Exercise data START
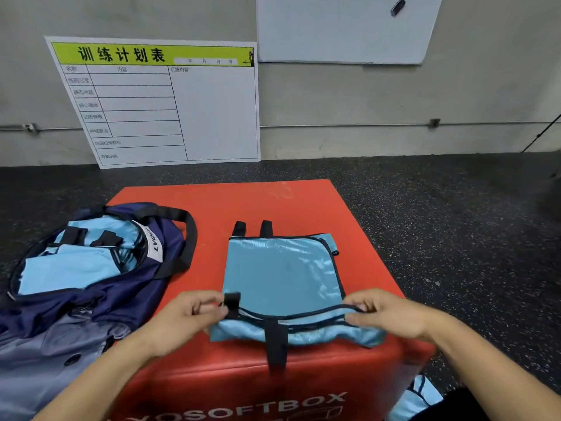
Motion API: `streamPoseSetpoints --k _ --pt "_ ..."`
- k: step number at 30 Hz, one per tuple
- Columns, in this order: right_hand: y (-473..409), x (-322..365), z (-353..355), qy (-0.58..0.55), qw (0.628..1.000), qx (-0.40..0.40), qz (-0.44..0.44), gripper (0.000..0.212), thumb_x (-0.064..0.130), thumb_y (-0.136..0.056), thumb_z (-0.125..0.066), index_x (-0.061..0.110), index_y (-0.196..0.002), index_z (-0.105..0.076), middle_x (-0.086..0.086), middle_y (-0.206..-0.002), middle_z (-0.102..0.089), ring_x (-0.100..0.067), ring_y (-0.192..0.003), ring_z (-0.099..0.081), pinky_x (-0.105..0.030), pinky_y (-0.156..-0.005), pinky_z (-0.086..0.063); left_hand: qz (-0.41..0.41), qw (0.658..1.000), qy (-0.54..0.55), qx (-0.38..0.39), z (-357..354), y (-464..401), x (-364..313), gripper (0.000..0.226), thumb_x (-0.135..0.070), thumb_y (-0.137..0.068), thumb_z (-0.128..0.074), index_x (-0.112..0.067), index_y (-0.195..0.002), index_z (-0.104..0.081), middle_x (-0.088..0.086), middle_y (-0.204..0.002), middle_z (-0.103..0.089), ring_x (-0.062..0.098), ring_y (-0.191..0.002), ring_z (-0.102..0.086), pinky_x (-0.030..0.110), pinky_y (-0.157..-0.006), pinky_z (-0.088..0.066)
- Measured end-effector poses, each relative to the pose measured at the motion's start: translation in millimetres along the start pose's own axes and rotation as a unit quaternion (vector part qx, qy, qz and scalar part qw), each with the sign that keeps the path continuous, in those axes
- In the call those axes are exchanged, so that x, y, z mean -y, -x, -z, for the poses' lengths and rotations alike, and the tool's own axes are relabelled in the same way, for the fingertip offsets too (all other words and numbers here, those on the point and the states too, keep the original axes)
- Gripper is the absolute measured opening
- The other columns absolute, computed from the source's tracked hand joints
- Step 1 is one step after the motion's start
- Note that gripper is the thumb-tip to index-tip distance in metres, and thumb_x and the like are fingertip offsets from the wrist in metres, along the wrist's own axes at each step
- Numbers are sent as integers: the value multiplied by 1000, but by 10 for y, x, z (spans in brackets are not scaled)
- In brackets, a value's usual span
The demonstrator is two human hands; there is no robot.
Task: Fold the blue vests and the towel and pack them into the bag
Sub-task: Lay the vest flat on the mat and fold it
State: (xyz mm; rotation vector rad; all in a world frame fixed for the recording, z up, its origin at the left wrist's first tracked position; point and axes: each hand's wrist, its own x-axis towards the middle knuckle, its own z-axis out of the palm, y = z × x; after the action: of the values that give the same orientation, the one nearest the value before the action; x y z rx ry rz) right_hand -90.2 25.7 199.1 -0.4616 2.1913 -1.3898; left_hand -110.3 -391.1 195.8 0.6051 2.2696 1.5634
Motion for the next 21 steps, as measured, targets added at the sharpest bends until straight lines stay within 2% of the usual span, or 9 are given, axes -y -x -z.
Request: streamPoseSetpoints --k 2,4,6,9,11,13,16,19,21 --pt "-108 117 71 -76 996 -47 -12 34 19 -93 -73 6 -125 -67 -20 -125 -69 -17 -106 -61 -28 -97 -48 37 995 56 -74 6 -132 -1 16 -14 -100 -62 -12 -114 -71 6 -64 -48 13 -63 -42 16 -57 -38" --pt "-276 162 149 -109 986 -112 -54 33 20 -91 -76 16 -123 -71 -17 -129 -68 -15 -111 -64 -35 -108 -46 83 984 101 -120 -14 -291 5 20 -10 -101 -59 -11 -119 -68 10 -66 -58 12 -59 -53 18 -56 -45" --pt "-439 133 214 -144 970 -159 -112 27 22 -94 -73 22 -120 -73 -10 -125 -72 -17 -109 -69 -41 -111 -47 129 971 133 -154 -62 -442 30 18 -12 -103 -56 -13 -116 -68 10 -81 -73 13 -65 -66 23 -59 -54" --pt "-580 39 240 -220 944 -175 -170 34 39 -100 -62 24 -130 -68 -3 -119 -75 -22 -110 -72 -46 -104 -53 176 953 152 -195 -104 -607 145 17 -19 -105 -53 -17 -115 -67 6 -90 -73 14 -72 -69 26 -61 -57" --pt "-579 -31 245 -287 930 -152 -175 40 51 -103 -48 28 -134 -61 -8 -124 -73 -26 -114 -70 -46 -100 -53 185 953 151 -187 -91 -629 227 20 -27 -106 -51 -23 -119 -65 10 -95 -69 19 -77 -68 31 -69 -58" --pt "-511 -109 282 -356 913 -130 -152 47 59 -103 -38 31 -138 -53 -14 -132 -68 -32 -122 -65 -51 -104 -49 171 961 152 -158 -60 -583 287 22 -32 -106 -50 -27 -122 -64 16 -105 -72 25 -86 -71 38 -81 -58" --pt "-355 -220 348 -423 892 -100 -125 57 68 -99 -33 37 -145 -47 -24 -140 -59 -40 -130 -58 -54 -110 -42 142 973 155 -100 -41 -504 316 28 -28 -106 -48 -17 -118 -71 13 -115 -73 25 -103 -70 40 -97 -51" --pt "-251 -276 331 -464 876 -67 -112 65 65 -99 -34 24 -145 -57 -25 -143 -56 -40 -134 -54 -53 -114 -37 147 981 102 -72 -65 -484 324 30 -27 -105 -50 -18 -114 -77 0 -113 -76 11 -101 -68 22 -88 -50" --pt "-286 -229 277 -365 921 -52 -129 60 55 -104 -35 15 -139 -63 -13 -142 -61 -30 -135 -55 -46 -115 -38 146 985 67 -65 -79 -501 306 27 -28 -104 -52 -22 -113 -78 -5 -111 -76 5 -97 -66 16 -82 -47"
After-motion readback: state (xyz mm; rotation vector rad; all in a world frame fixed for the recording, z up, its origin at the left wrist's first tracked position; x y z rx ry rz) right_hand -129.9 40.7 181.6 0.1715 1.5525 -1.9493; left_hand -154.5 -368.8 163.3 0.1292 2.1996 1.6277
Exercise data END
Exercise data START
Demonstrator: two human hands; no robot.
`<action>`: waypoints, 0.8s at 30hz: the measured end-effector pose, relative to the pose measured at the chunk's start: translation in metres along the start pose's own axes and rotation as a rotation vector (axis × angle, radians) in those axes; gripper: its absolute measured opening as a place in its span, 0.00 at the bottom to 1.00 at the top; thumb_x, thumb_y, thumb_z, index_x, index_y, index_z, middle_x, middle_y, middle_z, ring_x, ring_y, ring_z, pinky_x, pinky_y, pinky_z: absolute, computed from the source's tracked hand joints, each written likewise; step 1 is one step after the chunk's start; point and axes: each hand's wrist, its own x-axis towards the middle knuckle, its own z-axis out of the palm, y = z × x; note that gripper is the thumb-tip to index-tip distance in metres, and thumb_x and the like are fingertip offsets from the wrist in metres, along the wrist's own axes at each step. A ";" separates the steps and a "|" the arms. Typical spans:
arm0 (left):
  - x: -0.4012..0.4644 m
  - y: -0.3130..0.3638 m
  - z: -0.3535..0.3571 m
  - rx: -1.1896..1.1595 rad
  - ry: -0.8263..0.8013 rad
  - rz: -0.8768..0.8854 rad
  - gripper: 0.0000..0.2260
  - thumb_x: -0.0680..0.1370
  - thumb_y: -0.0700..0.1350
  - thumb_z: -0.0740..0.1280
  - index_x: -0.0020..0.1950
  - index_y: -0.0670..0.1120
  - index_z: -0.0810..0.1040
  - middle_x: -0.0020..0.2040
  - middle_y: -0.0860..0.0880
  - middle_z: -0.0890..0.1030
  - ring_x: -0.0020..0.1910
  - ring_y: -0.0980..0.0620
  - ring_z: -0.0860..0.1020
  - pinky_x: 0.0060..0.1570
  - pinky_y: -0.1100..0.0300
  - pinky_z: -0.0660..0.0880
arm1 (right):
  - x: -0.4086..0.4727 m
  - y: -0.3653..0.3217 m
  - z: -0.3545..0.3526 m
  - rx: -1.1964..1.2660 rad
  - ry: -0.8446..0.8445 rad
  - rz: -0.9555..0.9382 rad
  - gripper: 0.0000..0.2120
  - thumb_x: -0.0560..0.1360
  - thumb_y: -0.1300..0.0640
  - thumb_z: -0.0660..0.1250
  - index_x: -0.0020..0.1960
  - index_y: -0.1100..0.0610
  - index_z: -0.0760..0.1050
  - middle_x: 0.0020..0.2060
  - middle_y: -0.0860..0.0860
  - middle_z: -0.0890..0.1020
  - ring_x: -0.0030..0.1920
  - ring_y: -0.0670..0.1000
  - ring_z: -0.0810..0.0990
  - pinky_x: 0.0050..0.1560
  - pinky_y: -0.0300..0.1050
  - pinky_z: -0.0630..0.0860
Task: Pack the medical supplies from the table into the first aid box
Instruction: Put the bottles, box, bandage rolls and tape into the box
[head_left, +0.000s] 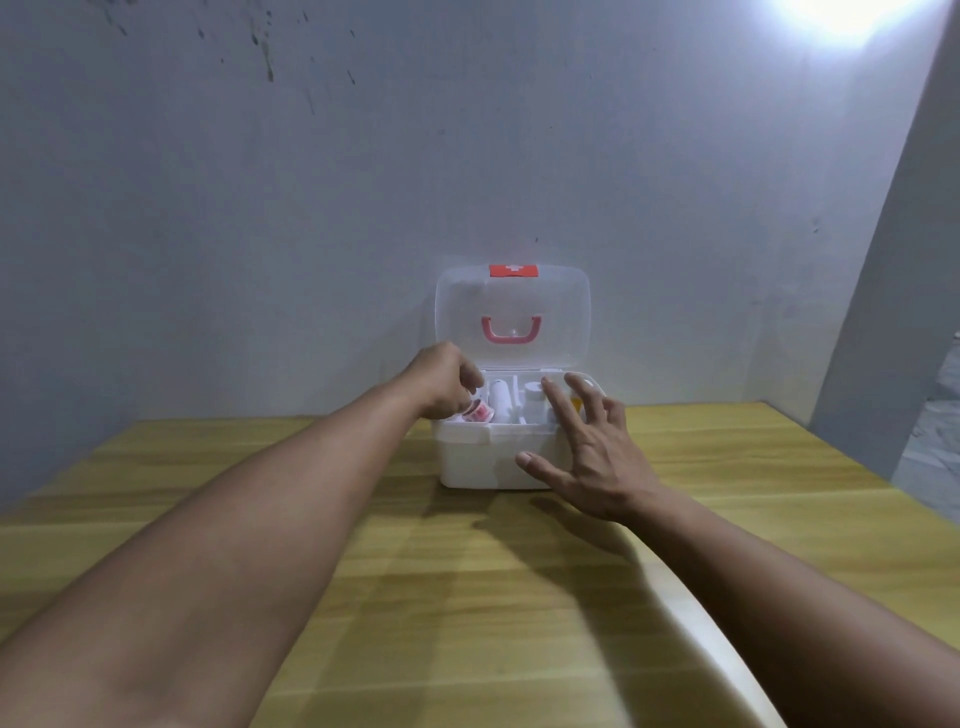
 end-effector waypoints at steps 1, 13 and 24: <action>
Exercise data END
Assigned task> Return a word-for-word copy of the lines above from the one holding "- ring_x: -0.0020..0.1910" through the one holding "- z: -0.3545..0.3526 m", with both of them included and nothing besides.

Result for this task>
  - ring_x: -0.0020..0.1910
  - ring_y: -0.0980..0.0620
  - ring_z: -0.0860..0.1020
  - pinky_x: 0.0060..0.1570
  - pinky_y: -0.1100..0.0300
  - pinky_z: -0.0660..0.0880
arm1 (right):
  - x: -0.4086..0.4727 m
  - y: -0.3653..0.3217 m
  - z: -0.3545..0.3526 m

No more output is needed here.